:: Goal of the exercise ::
Take each line in the entries below that holds "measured" and show it.

:: Records provided ::
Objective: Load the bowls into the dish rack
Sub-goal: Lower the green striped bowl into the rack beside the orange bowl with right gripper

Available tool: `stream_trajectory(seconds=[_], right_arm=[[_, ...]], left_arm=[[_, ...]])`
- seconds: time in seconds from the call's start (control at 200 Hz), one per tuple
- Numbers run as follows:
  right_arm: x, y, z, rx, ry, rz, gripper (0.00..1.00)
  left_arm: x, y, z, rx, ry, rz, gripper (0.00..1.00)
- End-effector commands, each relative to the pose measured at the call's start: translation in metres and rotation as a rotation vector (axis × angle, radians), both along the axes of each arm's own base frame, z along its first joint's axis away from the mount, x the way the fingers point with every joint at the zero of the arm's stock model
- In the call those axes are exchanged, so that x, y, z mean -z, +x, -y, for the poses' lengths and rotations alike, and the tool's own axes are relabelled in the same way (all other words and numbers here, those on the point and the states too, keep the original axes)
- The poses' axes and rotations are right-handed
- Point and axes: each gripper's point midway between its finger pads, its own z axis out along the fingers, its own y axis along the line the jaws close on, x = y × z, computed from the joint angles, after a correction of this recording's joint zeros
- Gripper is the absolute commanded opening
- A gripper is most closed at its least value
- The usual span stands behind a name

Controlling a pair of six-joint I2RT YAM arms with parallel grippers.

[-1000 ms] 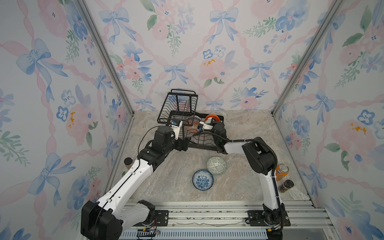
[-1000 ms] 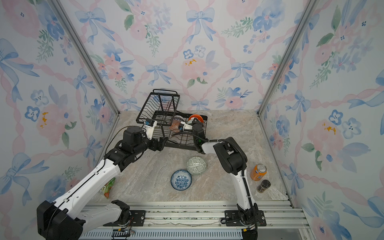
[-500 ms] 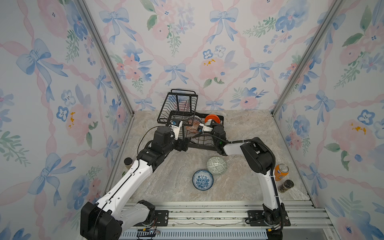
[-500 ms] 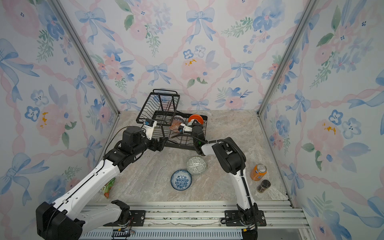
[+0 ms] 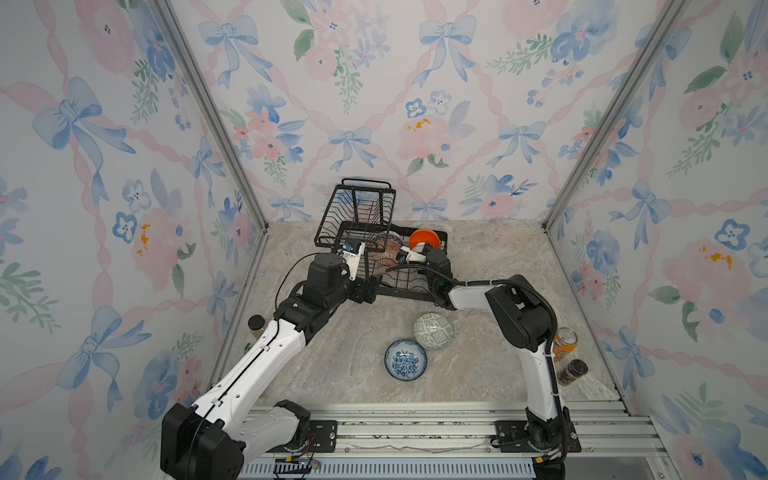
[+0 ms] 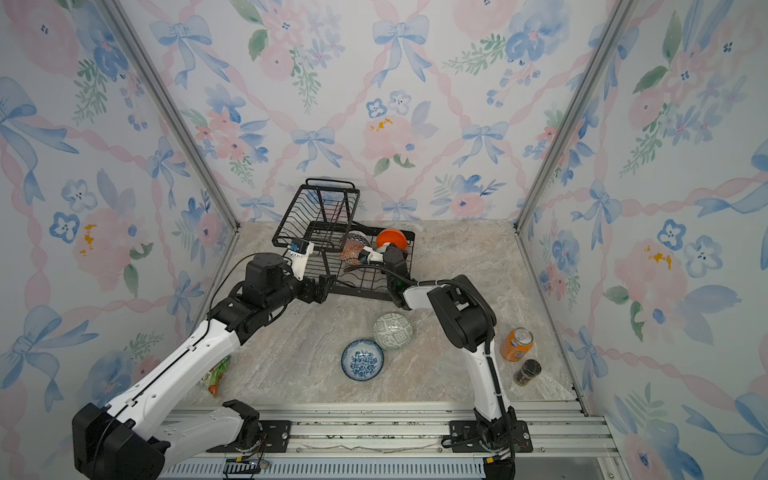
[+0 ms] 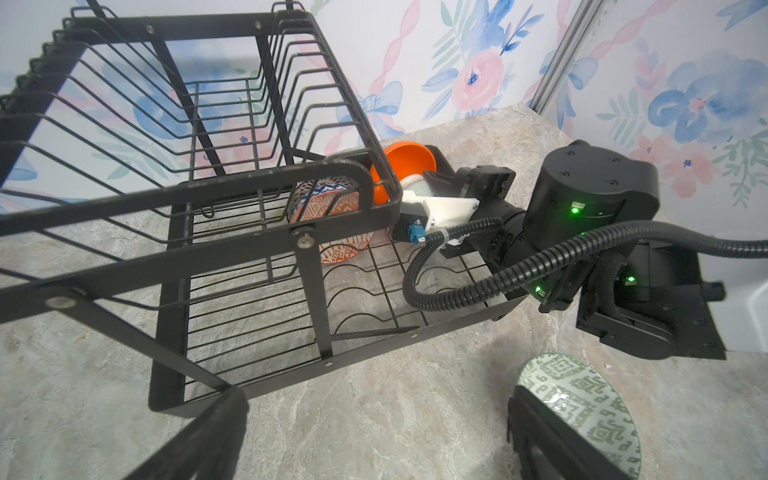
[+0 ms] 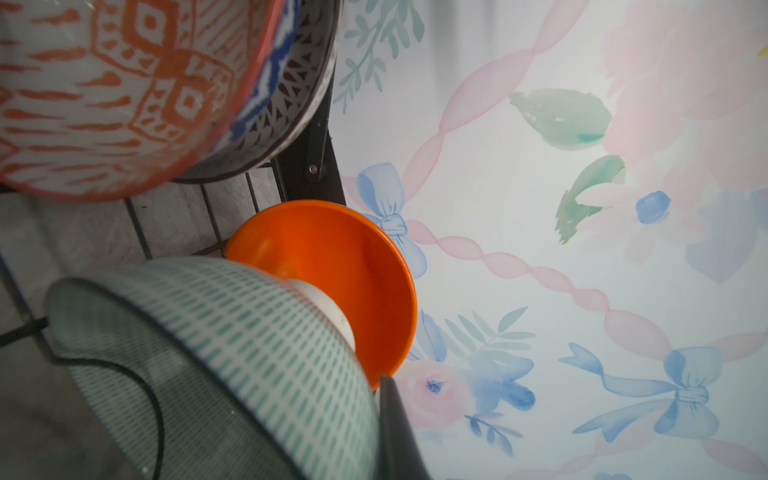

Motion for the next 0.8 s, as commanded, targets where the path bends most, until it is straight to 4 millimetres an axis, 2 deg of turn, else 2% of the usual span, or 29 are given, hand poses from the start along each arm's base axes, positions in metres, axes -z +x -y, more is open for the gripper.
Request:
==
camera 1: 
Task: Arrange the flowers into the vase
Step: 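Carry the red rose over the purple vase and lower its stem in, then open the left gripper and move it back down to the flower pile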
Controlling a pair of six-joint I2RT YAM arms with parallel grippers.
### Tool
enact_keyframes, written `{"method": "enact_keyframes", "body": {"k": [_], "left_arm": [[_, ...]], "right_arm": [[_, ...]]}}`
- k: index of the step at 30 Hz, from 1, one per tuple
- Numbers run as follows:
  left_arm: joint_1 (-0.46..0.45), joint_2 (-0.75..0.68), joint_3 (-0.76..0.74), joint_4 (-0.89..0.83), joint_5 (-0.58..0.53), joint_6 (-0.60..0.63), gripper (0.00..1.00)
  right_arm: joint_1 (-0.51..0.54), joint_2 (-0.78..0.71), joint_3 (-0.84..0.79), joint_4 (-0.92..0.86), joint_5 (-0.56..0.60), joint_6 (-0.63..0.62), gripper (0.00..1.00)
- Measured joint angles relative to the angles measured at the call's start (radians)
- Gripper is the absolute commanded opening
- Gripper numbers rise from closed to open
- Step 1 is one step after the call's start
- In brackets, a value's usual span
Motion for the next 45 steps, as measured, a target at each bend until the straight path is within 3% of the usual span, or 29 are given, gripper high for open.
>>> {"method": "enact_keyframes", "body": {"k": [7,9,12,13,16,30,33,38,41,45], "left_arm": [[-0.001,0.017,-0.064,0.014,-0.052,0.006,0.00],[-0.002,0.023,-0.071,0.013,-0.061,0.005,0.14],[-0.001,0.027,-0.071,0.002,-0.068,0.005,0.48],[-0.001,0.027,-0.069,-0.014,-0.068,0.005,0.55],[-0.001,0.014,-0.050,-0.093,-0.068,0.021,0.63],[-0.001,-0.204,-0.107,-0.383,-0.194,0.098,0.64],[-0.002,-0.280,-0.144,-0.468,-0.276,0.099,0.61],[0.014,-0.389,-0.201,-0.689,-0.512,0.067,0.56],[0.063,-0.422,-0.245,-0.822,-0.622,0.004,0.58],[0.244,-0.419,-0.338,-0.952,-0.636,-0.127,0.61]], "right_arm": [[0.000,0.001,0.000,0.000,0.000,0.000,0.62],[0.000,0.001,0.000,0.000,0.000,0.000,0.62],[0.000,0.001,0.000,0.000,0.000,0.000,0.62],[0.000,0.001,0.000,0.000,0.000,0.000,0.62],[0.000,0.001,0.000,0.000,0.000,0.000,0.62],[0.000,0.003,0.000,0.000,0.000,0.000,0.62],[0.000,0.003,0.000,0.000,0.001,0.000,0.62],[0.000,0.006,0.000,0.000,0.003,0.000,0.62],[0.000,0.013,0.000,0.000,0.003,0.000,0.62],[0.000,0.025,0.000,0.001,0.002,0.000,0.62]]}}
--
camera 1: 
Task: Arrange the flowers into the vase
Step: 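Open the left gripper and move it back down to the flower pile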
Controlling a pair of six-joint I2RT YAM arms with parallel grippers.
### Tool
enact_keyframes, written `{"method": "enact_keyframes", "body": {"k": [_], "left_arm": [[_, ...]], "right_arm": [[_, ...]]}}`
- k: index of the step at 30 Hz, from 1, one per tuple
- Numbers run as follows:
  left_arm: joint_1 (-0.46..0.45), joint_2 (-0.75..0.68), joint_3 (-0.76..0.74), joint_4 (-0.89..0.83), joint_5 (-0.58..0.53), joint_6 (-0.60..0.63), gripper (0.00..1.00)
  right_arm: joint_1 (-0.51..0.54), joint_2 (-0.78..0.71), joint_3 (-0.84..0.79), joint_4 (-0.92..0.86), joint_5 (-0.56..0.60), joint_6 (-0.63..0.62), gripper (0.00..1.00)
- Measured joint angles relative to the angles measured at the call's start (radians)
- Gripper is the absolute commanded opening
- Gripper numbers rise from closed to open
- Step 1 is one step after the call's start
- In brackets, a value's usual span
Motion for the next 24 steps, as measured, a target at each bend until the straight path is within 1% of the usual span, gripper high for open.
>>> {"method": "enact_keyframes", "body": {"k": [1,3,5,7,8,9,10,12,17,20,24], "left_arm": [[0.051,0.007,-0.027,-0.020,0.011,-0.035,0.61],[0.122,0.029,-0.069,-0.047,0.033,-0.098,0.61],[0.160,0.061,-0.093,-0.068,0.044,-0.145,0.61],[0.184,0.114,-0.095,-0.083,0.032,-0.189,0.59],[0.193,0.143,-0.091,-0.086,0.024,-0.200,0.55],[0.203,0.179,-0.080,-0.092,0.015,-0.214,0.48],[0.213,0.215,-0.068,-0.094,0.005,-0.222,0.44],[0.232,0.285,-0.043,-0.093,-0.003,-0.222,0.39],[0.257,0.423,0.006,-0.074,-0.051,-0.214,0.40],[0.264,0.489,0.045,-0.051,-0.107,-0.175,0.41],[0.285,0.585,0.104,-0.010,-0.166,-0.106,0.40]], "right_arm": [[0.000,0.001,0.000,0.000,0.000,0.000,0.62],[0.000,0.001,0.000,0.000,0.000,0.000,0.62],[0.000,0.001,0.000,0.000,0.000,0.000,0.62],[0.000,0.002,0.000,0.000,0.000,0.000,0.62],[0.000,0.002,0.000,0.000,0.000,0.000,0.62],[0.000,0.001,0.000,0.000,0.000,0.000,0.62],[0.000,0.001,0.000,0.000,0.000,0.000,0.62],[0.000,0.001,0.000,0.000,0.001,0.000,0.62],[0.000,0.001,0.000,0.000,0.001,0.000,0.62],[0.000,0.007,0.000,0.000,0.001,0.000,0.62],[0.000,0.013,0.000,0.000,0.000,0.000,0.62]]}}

:: Result for this exercise ::
- End-effector commands, each relative to the pose measured at the call's start: translation in metres and rotation as a rotation vector (axis × angle, radians), both along the axes of each arm's own base frame, z along its first joint's axis away from the mount, x the way the fingers point with every joint at the zero of the arm's stock model
- Measured joint angles relative to the angles measured at the call's start (radians)
Motion for the next 45 steps, as measured, a target at each bend until the straight path is within 3% of the usual span, or 29 are given, gripper high for open.
- Measured joint angles relative to the angles measured at the call's start (radians)
Motion for the next 24 steps, as measured, a target at each bend until the straight path is within 1% of the usual span, gripper high for open.

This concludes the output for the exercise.